*HOW TO COMPLETE THIS TASK:*
What you return must be every line from the beginning of the data through the line holding "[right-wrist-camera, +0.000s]", unchanged.

..............................

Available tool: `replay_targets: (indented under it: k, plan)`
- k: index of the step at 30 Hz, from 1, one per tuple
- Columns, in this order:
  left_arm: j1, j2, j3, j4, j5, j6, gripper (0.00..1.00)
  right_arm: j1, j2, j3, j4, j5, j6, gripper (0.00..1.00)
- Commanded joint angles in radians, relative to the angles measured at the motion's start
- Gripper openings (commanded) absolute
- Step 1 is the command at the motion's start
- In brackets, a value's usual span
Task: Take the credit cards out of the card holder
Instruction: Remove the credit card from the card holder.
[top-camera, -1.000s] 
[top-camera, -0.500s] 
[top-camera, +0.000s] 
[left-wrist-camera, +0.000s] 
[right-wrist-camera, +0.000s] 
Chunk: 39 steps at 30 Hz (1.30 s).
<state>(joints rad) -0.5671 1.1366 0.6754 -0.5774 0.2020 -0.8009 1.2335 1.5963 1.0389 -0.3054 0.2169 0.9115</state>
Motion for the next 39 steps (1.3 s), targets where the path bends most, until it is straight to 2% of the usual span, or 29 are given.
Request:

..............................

*TASK OUTPUT:*
Available tool: `replay_targets: (indented under it: k, plan)`
- k: index of the step at 30 Hz, from 1, one per tuple
- Columns, in this order:
  left_arm: j1, j2, j3, j4, j5, j6, gripper (0.00..1.00)
  right_arm: j1, j2, j3, j4, j5, j6, gripper (0.00..1.00)
- Commanded joint angles in radians, relative to the angles measured at the motion's start
- Gripper openings (commanded) absolute
- Step 1 is the command at the motion's start
- In brackets, a value's usual span
Task: Take the credit cards out of the card holder
Instruction: Remove the credit card from the card holder.
[top-camera, -1.000s] 
[top-camera, -0.500s] 
[top-camera, +0.000s] 
[left-wrist-camera, +0.000s] 
[right-wrist-camera, +0.000s] 

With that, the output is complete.